▸ Task to carry out: Lines in the listing below that contain the string "patterned" are to be found and copied.
====== Data shown
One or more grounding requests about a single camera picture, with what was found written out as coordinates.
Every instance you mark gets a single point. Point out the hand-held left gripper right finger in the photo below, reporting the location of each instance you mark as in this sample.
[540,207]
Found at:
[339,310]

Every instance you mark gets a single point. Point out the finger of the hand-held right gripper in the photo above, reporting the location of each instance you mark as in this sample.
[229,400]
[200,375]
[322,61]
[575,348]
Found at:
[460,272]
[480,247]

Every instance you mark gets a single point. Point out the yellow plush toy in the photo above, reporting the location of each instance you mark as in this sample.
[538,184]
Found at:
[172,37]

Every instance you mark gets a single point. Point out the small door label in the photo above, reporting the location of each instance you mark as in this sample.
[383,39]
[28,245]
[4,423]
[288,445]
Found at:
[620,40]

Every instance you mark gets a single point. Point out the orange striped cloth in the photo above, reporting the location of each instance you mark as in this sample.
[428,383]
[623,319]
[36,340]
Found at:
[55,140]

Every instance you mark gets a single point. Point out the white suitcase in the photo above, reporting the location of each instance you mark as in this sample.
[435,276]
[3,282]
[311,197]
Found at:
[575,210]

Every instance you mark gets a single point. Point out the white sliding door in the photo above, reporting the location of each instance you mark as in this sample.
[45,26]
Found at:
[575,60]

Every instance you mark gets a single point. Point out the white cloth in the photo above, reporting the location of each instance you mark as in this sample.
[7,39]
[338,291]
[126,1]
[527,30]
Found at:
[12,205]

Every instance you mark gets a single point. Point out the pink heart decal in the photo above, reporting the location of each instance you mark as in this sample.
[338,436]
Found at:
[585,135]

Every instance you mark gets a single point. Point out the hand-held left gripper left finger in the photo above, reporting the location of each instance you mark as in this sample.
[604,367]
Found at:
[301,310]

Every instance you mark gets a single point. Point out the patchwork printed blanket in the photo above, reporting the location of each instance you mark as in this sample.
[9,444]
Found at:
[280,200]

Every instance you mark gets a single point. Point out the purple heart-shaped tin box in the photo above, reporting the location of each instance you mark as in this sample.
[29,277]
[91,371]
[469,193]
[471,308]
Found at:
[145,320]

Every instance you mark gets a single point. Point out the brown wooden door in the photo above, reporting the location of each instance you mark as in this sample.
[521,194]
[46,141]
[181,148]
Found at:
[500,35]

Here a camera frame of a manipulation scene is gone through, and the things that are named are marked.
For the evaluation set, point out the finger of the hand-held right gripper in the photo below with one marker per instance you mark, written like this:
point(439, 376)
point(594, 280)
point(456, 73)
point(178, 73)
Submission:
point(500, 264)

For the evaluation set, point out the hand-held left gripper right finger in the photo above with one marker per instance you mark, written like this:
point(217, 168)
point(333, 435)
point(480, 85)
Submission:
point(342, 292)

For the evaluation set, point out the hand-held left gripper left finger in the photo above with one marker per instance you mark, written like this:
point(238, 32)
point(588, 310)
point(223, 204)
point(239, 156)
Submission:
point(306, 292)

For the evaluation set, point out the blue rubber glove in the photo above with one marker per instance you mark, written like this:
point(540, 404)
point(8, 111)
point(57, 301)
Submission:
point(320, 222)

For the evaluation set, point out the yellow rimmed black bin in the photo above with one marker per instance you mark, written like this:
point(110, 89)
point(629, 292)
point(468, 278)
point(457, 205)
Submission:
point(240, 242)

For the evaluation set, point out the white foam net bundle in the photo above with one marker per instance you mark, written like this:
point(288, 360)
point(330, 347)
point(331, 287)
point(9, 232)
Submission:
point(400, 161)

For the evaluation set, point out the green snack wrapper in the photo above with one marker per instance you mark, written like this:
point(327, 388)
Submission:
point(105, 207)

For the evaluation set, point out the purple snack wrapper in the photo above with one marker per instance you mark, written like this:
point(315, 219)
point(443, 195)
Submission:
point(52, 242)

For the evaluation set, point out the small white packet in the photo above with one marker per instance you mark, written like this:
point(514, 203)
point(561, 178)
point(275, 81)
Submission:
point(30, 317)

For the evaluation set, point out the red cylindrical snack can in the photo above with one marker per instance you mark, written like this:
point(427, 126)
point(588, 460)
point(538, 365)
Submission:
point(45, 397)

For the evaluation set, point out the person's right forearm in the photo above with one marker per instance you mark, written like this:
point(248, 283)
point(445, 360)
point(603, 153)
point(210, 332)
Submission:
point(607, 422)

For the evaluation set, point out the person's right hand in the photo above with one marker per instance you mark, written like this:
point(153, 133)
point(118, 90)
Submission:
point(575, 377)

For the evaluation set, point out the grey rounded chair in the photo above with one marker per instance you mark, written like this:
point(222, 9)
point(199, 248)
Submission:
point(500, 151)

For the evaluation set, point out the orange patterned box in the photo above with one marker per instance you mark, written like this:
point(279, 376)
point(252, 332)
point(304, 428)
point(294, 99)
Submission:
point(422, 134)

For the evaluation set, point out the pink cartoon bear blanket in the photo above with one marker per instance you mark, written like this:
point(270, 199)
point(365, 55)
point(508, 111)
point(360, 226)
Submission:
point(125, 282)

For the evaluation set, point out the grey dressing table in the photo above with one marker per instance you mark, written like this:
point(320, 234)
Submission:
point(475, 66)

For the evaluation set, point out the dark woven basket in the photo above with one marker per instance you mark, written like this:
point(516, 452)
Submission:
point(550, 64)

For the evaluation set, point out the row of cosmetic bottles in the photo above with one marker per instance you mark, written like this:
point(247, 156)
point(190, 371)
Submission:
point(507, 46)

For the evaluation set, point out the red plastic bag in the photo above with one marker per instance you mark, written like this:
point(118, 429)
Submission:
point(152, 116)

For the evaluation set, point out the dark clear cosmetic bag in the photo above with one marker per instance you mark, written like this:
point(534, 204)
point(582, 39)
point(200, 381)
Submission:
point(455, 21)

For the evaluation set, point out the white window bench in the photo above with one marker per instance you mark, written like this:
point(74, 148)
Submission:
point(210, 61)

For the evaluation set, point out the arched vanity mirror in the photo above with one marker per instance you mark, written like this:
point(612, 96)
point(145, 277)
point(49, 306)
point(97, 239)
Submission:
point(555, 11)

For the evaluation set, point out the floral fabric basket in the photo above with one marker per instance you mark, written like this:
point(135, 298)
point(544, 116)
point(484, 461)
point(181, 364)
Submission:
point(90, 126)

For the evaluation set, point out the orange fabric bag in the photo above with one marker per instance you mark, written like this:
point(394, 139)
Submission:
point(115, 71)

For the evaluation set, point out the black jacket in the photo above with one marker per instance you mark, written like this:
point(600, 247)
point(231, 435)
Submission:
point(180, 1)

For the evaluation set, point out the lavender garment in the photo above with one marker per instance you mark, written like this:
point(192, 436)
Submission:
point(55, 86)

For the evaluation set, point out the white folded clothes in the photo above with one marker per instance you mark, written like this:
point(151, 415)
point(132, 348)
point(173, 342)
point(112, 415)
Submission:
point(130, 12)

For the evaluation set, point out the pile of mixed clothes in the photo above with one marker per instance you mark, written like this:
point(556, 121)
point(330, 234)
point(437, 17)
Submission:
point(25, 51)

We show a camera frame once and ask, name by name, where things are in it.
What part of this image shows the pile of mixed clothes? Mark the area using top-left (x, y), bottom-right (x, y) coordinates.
============
====== Data shown
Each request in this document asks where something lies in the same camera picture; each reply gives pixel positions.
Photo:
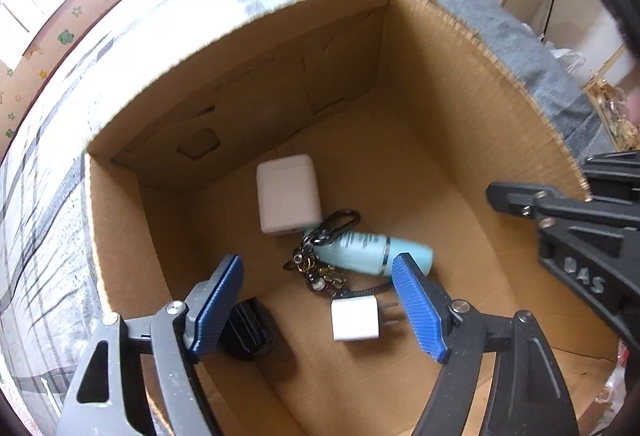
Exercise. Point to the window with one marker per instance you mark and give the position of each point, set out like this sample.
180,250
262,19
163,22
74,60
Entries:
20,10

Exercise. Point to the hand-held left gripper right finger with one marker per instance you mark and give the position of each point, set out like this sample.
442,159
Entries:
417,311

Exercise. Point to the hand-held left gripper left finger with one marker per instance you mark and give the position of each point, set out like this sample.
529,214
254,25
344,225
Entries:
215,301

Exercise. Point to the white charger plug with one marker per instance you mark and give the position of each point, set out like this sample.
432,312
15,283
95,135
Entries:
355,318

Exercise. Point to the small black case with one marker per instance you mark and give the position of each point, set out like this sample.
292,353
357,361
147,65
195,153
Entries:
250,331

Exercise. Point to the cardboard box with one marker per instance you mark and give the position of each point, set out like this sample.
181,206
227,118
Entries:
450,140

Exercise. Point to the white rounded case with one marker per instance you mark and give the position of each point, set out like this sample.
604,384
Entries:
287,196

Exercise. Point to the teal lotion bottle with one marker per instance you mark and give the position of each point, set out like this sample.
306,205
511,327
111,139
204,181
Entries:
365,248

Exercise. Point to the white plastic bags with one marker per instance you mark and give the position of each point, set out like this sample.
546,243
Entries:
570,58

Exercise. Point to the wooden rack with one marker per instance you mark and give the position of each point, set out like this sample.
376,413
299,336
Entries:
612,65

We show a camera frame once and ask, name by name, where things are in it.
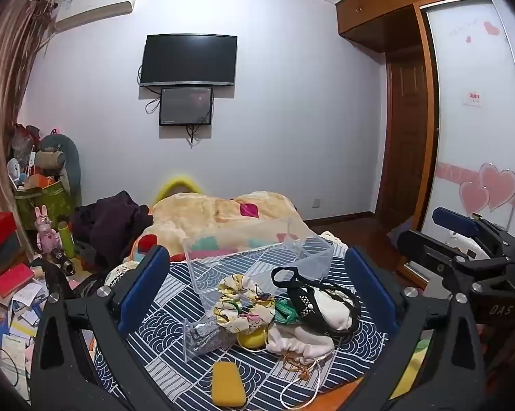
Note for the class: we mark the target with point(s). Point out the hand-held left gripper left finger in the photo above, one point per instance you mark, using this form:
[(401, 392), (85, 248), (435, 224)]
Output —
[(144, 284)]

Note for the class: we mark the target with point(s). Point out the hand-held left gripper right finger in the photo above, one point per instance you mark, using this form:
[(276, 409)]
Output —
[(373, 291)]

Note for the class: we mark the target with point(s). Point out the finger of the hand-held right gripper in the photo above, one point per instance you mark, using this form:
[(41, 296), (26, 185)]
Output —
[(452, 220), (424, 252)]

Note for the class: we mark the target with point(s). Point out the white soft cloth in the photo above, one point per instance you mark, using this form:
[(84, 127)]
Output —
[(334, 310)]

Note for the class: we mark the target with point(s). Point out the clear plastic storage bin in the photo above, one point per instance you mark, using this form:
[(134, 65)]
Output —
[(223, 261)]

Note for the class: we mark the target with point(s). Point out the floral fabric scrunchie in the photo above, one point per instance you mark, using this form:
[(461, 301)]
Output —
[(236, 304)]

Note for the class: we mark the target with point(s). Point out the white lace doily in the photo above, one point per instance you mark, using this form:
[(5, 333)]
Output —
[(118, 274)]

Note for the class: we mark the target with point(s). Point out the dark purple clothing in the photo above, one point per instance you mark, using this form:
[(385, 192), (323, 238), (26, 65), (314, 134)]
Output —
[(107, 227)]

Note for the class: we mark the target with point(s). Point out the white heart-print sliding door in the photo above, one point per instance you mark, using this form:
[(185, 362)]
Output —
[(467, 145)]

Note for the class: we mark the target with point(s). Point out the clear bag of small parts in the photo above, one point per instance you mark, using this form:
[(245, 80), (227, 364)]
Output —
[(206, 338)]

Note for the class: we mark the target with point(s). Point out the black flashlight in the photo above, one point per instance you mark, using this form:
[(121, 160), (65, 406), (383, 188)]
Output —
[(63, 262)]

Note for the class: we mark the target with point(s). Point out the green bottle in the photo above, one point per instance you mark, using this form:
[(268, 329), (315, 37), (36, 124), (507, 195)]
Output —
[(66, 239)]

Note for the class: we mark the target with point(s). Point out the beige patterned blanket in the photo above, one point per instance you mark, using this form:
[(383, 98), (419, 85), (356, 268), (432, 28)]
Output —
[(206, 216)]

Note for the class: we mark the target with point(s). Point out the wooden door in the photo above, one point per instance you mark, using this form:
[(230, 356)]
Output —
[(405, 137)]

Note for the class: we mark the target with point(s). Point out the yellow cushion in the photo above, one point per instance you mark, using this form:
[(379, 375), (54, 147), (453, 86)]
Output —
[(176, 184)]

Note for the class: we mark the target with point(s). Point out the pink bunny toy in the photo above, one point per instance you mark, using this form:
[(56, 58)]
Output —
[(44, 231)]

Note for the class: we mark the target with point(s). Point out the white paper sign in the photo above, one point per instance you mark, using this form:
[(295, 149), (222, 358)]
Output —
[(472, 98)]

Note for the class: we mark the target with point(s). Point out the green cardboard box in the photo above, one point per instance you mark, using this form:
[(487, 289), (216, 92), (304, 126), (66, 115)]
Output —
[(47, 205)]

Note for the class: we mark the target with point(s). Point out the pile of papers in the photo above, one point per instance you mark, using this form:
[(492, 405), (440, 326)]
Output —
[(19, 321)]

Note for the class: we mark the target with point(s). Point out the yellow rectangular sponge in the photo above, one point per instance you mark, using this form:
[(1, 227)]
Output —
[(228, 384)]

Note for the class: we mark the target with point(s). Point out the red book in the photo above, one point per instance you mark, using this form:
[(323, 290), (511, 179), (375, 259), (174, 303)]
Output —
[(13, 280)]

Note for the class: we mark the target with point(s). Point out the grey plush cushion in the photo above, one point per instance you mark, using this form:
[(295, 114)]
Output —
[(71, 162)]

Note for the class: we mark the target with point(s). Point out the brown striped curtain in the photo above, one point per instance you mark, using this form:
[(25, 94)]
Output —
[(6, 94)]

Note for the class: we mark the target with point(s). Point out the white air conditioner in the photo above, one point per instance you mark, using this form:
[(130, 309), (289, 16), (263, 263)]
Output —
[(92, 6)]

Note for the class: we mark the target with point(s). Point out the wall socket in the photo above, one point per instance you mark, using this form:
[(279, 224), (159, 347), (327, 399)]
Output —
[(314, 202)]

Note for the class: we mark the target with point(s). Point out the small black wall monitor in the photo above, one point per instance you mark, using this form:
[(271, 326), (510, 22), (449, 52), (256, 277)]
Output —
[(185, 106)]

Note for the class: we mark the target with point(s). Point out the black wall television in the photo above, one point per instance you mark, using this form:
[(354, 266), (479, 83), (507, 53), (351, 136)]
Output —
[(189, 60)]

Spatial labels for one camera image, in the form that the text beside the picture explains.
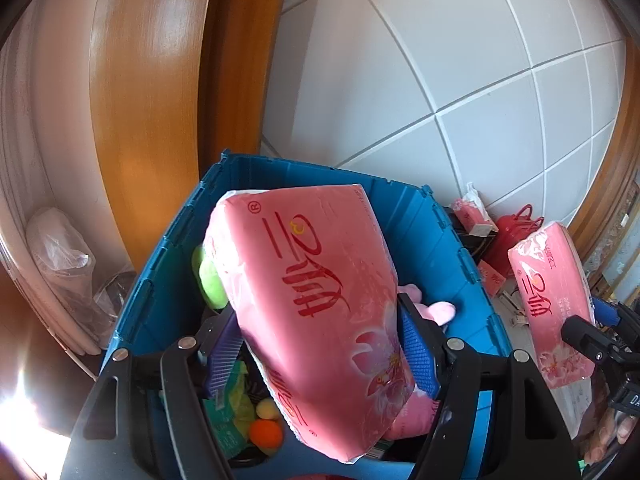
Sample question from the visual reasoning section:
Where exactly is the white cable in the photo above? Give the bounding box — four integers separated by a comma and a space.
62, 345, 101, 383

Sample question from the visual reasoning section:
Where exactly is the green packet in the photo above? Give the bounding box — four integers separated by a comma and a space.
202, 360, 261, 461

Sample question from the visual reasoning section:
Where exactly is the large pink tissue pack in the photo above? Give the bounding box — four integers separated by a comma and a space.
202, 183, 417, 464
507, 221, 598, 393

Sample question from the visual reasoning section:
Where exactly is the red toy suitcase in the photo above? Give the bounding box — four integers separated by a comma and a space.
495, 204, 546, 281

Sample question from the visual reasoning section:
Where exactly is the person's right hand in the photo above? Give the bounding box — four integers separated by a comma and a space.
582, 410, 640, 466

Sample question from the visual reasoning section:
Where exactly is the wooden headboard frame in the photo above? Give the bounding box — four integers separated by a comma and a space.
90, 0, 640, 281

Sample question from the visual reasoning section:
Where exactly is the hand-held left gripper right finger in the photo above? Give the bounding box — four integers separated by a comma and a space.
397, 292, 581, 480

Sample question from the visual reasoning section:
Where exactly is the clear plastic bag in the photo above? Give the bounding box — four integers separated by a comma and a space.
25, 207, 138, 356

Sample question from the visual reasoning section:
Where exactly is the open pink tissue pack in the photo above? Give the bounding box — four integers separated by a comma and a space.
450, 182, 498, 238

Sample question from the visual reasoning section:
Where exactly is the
============
▸ Exercise result:
For the evaluation set, point out the orange patterned box in the photo above with one marker per instance you mark, written like this:
Note for the class: we mark the target with point(s). Point out the beige patterned blanket in the photo above, one point per instance you mark, using this form:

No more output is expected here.